What is being asked: Here is a block of records. Copy every line in it that includes "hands".

Exercise materials:
= Beginning of Section =

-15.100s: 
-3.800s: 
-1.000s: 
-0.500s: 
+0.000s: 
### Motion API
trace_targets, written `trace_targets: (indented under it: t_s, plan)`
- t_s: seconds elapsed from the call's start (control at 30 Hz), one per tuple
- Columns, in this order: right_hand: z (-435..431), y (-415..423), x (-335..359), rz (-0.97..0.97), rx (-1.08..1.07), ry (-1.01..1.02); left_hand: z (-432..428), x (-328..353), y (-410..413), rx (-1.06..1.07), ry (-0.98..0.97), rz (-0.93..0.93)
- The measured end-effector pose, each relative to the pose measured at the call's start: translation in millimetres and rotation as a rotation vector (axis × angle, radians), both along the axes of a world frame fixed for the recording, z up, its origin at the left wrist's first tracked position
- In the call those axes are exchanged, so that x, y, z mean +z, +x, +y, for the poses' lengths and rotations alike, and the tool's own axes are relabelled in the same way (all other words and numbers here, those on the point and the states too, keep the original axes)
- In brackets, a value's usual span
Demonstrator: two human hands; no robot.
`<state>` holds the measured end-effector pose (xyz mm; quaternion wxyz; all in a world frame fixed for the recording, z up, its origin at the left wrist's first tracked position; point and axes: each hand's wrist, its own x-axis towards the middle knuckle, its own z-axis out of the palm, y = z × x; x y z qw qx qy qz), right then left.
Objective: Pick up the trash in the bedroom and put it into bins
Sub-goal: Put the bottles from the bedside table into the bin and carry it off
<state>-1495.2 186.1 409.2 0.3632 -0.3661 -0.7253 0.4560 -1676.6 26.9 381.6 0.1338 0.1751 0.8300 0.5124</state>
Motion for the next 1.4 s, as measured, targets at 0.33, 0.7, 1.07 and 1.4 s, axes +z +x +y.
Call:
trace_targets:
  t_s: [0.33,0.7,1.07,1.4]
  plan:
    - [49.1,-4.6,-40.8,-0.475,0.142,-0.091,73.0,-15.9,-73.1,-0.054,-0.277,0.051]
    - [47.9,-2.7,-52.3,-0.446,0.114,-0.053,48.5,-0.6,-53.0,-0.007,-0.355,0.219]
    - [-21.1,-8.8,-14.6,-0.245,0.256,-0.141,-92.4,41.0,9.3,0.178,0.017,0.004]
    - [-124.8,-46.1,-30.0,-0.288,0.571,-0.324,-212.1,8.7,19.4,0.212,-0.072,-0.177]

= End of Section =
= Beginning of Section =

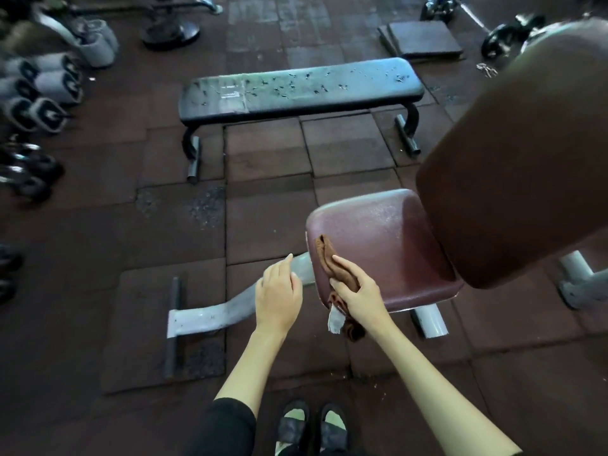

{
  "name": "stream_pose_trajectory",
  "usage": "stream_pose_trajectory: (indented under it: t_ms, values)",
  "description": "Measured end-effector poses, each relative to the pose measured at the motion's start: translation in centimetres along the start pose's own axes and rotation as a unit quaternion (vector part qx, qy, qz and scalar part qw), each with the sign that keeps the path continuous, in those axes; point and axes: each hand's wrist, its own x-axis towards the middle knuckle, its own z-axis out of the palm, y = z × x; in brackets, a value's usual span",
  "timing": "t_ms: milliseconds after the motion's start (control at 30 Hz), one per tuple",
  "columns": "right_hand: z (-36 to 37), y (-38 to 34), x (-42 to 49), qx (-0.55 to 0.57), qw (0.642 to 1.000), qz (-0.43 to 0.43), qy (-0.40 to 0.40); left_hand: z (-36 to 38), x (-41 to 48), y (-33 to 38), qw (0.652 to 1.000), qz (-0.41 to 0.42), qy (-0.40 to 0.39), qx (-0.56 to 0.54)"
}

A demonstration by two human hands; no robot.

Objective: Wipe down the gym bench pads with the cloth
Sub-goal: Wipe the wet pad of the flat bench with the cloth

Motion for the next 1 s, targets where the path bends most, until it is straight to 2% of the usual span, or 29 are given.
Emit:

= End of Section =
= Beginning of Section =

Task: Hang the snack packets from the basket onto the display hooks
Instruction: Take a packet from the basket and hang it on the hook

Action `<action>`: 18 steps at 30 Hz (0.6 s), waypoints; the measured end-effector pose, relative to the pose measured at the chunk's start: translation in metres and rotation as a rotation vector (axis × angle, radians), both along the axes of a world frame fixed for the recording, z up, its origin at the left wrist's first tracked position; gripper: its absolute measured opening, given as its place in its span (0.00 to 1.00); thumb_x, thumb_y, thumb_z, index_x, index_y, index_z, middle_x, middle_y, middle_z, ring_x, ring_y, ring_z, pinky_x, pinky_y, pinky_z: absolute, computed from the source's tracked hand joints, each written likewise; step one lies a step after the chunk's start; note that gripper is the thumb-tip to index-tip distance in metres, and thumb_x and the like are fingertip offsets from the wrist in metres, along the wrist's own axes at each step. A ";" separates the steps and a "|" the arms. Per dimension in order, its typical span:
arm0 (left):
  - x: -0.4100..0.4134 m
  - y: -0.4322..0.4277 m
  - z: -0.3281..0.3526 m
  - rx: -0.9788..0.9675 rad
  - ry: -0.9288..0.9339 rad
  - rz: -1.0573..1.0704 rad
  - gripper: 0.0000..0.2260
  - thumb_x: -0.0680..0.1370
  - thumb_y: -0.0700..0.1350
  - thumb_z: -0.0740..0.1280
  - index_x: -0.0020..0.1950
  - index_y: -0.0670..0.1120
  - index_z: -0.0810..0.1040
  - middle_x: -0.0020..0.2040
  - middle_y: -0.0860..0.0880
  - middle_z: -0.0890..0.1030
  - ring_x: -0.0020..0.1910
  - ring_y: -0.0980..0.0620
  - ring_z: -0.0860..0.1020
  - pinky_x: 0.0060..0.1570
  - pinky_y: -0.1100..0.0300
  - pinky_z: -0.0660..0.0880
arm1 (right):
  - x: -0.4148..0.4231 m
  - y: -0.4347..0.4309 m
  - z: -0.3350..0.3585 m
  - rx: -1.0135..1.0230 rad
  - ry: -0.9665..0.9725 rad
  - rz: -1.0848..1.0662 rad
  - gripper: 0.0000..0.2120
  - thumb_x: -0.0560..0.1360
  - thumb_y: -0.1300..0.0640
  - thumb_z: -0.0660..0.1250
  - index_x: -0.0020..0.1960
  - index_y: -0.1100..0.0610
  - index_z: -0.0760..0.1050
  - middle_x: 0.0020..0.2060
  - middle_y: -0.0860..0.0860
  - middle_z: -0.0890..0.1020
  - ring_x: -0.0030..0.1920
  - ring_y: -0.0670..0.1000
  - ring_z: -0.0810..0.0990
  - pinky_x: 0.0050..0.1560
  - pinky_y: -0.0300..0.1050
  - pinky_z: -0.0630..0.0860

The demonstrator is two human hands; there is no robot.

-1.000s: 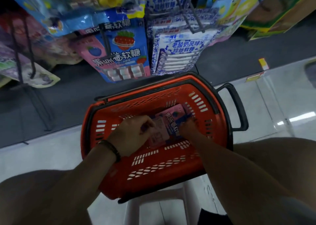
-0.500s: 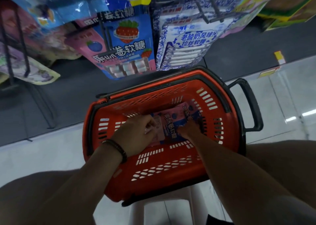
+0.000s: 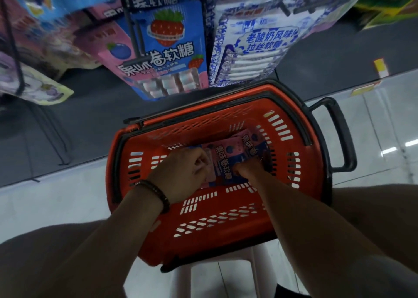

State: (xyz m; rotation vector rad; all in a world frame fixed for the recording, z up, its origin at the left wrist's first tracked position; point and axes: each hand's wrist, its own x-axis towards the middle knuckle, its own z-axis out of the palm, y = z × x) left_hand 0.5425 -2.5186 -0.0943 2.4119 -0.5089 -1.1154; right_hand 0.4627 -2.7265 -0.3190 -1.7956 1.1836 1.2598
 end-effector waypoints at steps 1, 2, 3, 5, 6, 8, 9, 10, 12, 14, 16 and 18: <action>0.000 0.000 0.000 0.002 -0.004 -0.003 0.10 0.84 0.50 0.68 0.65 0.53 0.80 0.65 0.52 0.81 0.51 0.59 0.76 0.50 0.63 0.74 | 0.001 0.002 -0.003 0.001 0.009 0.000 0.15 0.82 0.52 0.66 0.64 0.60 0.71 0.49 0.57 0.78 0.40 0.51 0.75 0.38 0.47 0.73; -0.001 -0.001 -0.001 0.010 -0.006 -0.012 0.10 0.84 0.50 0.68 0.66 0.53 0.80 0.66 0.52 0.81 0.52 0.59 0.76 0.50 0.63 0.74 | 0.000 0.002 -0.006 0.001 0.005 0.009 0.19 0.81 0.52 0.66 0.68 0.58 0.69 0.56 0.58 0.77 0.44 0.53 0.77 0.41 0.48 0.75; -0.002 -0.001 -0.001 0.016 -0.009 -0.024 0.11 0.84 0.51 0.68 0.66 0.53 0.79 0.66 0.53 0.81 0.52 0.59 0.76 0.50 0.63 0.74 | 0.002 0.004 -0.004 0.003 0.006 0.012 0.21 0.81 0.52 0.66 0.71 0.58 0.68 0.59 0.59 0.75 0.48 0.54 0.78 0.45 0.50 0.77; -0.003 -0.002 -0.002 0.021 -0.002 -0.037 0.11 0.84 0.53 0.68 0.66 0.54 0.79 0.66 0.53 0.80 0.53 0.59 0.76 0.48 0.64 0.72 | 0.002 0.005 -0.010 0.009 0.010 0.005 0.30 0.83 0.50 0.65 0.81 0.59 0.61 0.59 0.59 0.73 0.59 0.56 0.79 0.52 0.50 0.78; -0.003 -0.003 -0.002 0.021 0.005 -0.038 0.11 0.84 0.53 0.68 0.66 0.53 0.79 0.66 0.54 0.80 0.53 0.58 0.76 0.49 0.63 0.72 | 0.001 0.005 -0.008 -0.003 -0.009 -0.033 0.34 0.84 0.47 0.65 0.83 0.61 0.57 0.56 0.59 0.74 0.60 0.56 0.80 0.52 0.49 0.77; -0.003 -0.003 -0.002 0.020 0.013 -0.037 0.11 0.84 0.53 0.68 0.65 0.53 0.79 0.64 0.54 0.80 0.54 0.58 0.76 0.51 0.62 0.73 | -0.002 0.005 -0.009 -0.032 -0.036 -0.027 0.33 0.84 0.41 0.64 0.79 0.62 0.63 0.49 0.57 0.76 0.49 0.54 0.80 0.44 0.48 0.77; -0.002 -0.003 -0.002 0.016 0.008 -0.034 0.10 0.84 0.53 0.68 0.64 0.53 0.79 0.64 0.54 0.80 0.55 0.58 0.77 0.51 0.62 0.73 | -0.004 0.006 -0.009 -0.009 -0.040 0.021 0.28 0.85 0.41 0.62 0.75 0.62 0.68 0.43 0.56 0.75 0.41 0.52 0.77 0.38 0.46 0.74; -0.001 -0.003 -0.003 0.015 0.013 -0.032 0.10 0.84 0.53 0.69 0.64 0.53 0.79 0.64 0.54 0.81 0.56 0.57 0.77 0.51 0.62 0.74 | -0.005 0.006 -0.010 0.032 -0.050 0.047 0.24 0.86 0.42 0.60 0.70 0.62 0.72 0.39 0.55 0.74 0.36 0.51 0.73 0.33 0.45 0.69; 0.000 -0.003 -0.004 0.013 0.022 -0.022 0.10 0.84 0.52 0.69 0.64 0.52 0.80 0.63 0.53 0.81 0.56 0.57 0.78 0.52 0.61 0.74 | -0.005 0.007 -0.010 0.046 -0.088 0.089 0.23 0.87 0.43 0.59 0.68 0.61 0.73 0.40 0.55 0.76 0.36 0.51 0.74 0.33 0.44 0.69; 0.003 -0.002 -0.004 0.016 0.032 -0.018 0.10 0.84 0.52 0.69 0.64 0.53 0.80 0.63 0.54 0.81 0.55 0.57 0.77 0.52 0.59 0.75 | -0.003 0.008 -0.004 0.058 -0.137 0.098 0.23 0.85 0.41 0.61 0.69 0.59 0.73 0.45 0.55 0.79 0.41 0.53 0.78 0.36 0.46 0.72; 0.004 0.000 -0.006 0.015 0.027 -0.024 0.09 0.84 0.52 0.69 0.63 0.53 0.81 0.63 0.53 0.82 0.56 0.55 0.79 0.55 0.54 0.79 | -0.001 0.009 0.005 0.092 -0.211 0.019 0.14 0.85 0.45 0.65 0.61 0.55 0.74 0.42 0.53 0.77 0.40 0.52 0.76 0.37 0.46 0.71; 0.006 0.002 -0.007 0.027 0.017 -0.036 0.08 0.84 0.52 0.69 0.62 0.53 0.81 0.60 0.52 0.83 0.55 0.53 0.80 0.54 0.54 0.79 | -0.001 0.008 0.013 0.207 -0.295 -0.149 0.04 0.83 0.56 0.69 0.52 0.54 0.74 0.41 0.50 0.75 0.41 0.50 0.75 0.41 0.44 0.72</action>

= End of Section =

Task solution:
Demonstrator: two human hands; no robot.
A demonstration by two human hands; no robot.
The demonstrator is two human hands; there is no robot.

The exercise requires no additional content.